PIF to use oil platforms to attract tourists through ‘THE RIG.’ project

PIF to use oil platforms to attract tourists through ‘THE RIG.’ project

RIYADH: Saudi Arabia’s Public Investment Fund on Saturday launched “THE RIG.”, first-of-its-kind tourism destination inspired by offshore oil platforms.

Located in the Arabian Gulf, the project will span a combined area of more than 150,000 square meters, said a statement issued by the sovereign wealth fund.

“THE RIG.” will feature a number of touristic attractions, including three hotels, world-class restaurants, helipads, and a range of adventurous activities, including extreme sports, the PIF said.

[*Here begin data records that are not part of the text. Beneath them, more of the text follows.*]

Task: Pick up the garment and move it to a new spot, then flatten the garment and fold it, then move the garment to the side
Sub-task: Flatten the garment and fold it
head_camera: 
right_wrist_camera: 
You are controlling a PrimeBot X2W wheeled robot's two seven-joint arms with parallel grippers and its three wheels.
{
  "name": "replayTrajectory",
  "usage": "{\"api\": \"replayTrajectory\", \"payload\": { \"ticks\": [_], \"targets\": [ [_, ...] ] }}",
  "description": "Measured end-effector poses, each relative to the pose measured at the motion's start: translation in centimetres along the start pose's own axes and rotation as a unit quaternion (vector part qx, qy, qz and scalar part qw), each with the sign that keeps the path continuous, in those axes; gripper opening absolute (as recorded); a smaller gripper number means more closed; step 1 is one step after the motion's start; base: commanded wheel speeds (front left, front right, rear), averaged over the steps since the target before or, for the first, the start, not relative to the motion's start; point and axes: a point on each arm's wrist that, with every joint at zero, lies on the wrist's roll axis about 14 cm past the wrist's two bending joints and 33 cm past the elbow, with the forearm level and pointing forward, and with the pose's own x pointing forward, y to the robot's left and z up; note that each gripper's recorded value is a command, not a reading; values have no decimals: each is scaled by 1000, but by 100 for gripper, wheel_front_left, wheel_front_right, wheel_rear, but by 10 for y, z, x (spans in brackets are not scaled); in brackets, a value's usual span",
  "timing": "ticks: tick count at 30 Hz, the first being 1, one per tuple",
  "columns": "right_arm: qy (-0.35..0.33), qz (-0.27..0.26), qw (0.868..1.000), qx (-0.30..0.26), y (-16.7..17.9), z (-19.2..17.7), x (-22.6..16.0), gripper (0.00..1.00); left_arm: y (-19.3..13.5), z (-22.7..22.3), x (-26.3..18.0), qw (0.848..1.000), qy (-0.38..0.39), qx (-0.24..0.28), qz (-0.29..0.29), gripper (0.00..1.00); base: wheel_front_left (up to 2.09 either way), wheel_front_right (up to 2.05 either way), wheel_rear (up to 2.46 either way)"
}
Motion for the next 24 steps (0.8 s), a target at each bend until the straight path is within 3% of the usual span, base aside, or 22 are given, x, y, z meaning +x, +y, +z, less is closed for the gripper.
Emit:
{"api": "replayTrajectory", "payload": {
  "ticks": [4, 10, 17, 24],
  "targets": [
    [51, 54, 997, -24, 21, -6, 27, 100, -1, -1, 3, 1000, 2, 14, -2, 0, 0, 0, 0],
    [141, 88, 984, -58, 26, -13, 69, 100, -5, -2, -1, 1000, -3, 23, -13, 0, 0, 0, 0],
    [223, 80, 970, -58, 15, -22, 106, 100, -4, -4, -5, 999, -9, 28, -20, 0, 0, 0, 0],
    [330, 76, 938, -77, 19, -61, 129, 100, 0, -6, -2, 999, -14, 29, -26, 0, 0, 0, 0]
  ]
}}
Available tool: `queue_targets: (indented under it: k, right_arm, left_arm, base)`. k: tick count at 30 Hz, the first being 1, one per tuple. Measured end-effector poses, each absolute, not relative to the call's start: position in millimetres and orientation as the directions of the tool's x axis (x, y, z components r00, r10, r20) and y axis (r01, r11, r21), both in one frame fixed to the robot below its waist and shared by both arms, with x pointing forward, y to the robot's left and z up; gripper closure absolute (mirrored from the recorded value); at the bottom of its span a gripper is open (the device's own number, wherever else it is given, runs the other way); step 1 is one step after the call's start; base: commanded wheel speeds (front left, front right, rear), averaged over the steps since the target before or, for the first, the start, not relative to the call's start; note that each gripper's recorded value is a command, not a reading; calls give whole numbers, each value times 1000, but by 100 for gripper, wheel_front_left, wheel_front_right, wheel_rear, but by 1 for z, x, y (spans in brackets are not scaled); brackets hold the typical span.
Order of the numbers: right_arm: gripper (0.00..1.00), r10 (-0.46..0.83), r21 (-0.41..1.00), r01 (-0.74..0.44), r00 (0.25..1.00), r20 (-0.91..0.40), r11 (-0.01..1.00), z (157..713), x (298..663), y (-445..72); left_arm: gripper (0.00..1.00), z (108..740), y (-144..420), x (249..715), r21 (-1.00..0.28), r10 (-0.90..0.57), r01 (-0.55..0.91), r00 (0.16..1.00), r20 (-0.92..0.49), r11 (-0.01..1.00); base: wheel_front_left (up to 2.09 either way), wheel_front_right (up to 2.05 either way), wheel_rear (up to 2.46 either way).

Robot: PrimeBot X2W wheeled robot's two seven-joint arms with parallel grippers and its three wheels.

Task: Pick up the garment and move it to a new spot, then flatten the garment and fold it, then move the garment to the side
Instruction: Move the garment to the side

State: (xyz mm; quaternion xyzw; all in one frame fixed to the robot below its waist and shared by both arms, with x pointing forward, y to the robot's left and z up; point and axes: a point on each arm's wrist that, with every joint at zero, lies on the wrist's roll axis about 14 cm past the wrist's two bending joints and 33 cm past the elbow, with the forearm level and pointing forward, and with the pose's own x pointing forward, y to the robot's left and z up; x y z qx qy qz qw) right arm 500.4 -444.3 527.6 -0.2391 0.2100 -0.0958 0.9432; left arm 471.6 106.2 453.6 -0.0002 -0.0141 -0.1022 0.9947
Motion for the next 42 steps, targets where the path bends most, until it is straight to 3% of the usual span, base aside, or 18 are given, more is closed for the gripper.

The PIF said to ensure sustainable preservation of the environment, the project will follow global standards and best practices in line with the Kingdom’s efforts to ensure preservation of environment.

The project is in line with PIF’s strategy 2021-2025 to modernize Saudi Arabia’s tourism and entertainment sectors and introduce innovative ideas to boost the number of local, regional and international tourists in the Kingdom.

Entertainment is expected to be a key driver for Saudi economic growth over the next four years.

In addition to the new entertainment centers announced by the PIF, a number of other high-profile projects are underway, including the Qiddiya Entertainment City, The Red Sea Project, AMAALA, AlUla, King Salman Park and Riyadh Sport Boulevard.

The retail and hospitality sectors are expected to benefit from the entertainment boom with total retail space in the capital expected to reach 3.5 million square meters of gross leasable area by 2024. By 2024, Jeddah’s retail market is expected to witness considerable supply growth, reaching over 2 million square meters.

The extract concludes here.